Nice job! That's a great selection of shrimp!


----------



## Sploosh (Nov 19, 2012)

77_Bus_Girl said:


> Nice job! That's a great selection of shrimp!


Thank you,
I am very happy with them, and how my fish are getting along with them too :bigsmile:


----------



## Sploosh (Nov 19, 2012)

Berried Blue Shrimp in 15G







Picture of a shrimp fry (couple minutes old)













And the mother


----------



## Sploosh (Nov 19, 2012)

*15G;*
Spotted a berried blue shrimp with a white mohawk  first time I've seen this out of all the previous blue shrimps  looking forward to seeing what the fry look like.







The larger female cpo ("T.C.") molted on the 13th, still waiting for the smaller female ("Missy") to molt, I would really like to take the breeder net out of the tank...
Tested Parameters today;
pH 7.75
No2 0+mg/L
No3 10mg/L
GH 8.96d/160mg/L
KH 5.04d/90mg/L
Temp 77F
Did a 25%ish wc (4.5g in/out), cleaned power filter (really need to add at least one more...), added 5mL Flourish, 1 almond leaf.
Started a double dose treatment of ParaGuard today aswell (12mL to 15G, technically more than double)

*33G;*
Lots more growth from the anubias, giant hygro, and pygmy chain sword 
The Blue Pearl shrimp are colouring up more now...







Noticed L.O.'s tummy getting full of eggs, couldn't get a very good pic, though I may see eggs fairly soon...







Got a good pic of Neo though.







Added 1 Almond Leaf today.

Updated Stock List;
?1? Worm (Phylum Annelida: Oligochaeta)
1 Banded Dwarf Loach (Yunnanilus Cruciatus)
2 Lampeye Killies (Aplocheilichthys Normani)
3 Gold Lined Loach (Sewellia Lineolata)
3 Flower Shrimp (Atyopsis Moluccensis)
4 Orange Sunkist Shrimp (Caridina Propinqua)
5 Orange Eye Blue Tiger Shrimp (Caridina Cantonensis)
5 Anchor Catfish (Hara Jerdoni)
9 Blackwing Hatchetfish (Carnegiella Marthae)
9 Marble Hatchetfish (Carnegiella Strigata)
10 Blue Pearl Shrimp (Neocaridina Zhangjiajiensis)
Plants;
Floating Pcs of Riccia, Dwarf Baby Tears, Dwarf Hair Grass, Fissidens Moss, Java Moss
1 Coffee Anubias (Anubias Barteri "Coffeefolia")
1 Patch Fissidens Moss (Fissidens Fontanus)
1 Small Java Fern (Microsorum Pteropus)
2 Moss Balls (Chladophora Aegagropila)
2 Giant Hygro (Hygrophila Corymbosa)
2 Echinodorus Vesuvius (Echinodorus Angustifolia)
4 Jungle Val (Vallisneria Gigantea)
4 bunches Pygmy Chain Sword (Echinodorus Tenellus)
I finally ID'd my mystery plant!:bigsmile: It's called Pearl Weed (Hemianthus micranthemoides)
Have just 2 floating pieces in this tank, a bunch growing like a weed in the 15G


----------



## Sploosh (Nov 19, 2012)

*15G;*
Came home yesterday to amber-brown tank water.

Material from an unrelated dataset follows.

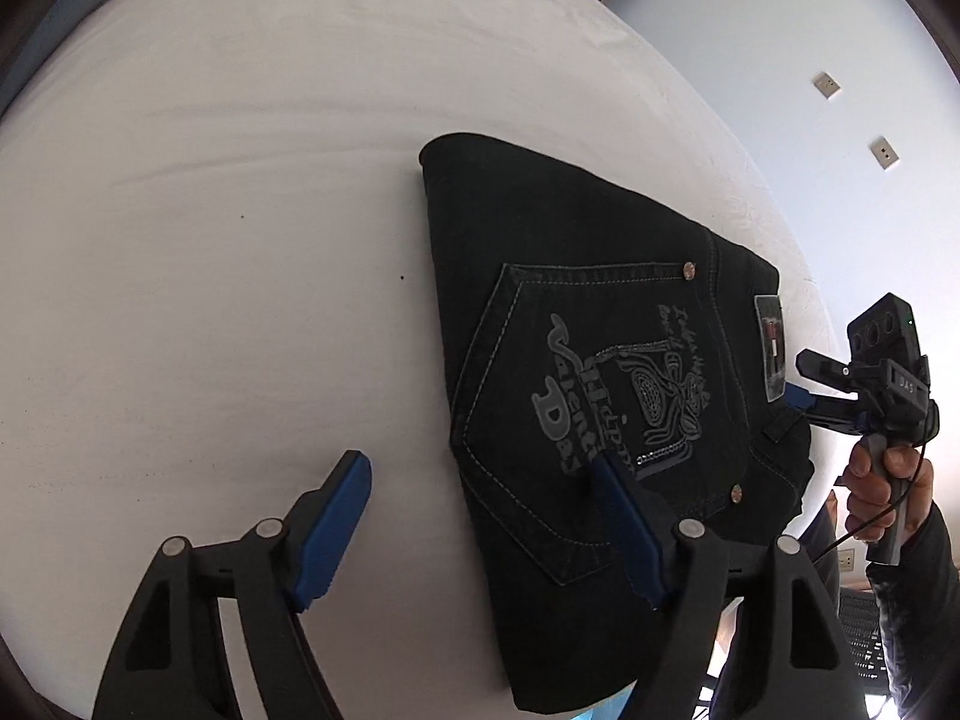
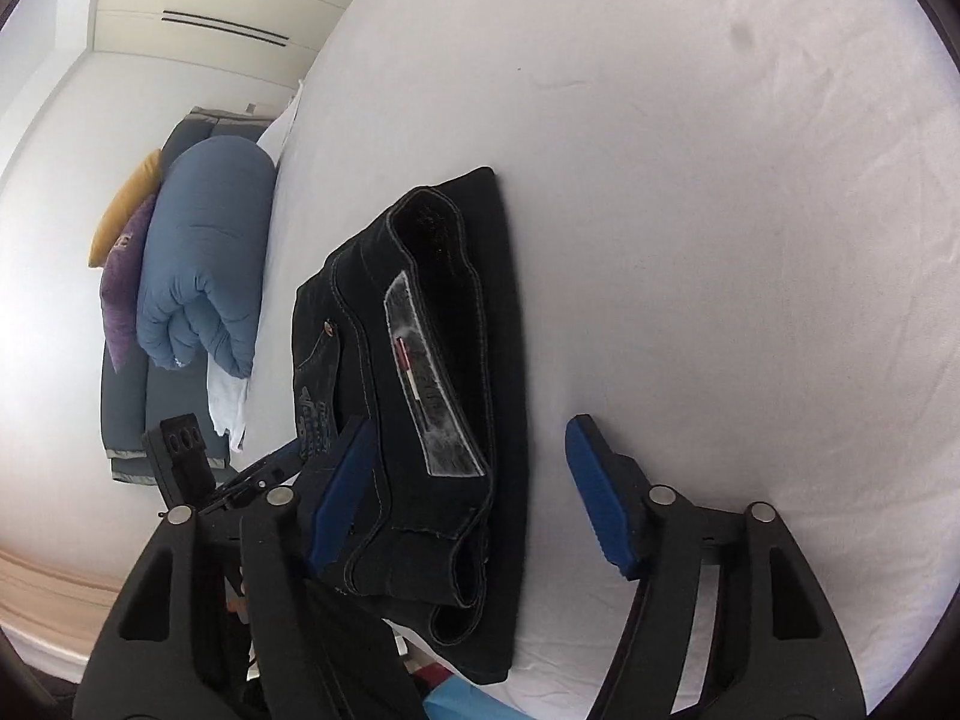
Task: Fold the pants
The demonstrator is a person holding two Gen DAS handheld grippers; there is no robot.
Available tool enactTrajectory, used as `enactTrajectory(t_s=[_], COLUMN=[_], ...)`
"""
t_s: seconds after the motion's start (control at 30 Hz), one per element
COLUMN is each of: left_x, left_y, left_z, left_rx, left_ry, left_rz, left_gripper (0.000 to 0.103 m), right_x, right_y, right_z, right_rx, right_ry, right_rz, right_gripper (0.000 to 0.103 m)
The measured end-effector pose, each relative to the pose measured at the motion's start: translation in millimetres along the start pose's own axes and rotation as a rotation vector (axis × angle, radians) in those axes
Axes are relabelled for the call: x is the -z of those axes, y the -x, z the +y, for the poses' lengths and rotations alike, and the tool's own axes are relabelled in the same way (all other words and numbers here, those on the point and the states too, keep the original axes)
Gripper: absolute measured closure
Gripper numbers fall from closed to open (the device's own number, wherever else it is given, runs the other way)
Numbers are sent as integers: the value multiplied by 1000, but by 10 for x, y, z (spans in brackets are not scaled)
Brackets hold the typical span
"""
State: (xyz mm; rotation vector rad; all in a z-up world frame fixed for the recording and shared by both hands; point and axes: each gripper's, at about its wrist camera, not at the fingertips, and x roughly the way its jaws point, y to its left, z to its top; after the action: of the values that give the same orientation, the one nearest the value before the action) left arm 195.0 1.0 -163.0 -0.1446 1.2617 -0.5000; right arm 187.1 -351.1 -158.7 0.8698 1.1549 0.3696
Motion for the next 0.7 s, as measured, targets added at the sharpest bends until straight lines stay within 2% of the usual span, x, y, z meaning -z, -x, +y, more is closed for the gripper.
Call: enactTrajectory(t_s=[0.07, 0.13, 0.17, 0.23, 0.27, 0.37, 0.5, 0.7], left_x=[-28, -52, -61, -44, -46, -50, -35, -13], left_y=[-54, -105, -132, -158, -183, -218, -206, -187], left_z=[-39, -115, -162, -251, -299, -429, -566, -869], left_rx=[0, -24, -44, -71, -72, -133, -159, -209], left_ry=[3, -14, -30, -67, -80, -118, -153, -191], left_rz=[3, 12, 16, 19, 27, 31, 27, 8], left_gripper=[26, 26, 26, 36, 46, 52, 67, 79], right_x=[-28, -61, -81, -118, -121, -106, -69, 17], right_y=[-69, -191, -230, -254, -254, -253, -247, -107], right_z=[24, 36, 28, 5, 9, 60, 194, 448], right_rx=[13, 64, 75, 69, 77, 121, 180, 263], right_ry=[15, 29, 28, 9, 12, 51, 108, 218], right_rz=[25, 59, 64, 66, 67, 67, 55, 10], right_gripper=[50, 65, 67, 70, 71, 74, 80, 87])
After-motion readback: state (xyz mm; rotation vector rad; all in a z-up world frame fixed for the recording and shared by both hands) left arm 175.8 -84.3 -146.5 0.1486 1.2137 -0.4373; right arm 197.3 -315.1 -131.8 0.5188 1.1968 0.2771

First time this has happened, also only the second almond leaf I have added. I'm thinking it's just excess tannins, although, with friday's wc, filter clean, flourish and paraguard being added, all within a 5 hour period, not 100% on the cause/combination of causes.
Everyone in the tank looks just fine, will just do a wc at the regular scheduled time, unless I see ill effects sooner.

*33G;* 
Tested Parameters today;
pH 7.0
No3 10mg/L
TDS 300ppm
Temp 78F
Water change later today (5g or 6g), will re-plant some jungle val from the right to left side of the tank (it's not doing too well in the shade).


----------



## Sploosh (Nov 19, 2012)

*15G;*
Found the discoloured water was just from the almond leaf I added, same happened to the 33G, only less noticeable due to more water volume.
Stopped ParaGuard treatment on the 18th (forgot to add dosage.. doh), Started again last night, up to 15mL this time. Will go for 3 days at least.

*33G;*
Did a 25%ish wc on the 17th (6G out/in), added 5mL Flourish. 
Trimmed the vesuvious, and re-planted 2 jungle val from the right side to the left side of the tank, they are now less than half the size as when I planted them. Hopefully they will do better out in the open...
Everyone is still co-habitating well, looking good. Just haven't been able to get a good picture lately, time for a new camera....


----------



## Sploosh (Nov 19, 2012)

*33G;*
Tested Parameters Today;
pH 7.0
No3 20-mg/L
Temp 78F
Did a 25% wc (6G out/in), vacuumed a portion of gravel, added 5mL Flourish. 
Put yet another "T" junction and 1 foam on the custom filter (now 6 foam and 5 "T's"), existing foam was dirtier than I expected it to be. 
Vacuumed some gravel due to how much came out of the foam, and Nothing came up! (except sand ). Seems the placement of the "filters", and rocks/etc, is keeping everything off the gravel, and in the foam. I am very happy with this, just need to clean the custom filter once every 2 weeks, or clean 2 at every weekly wc (seems like I will be doing wc's once a week).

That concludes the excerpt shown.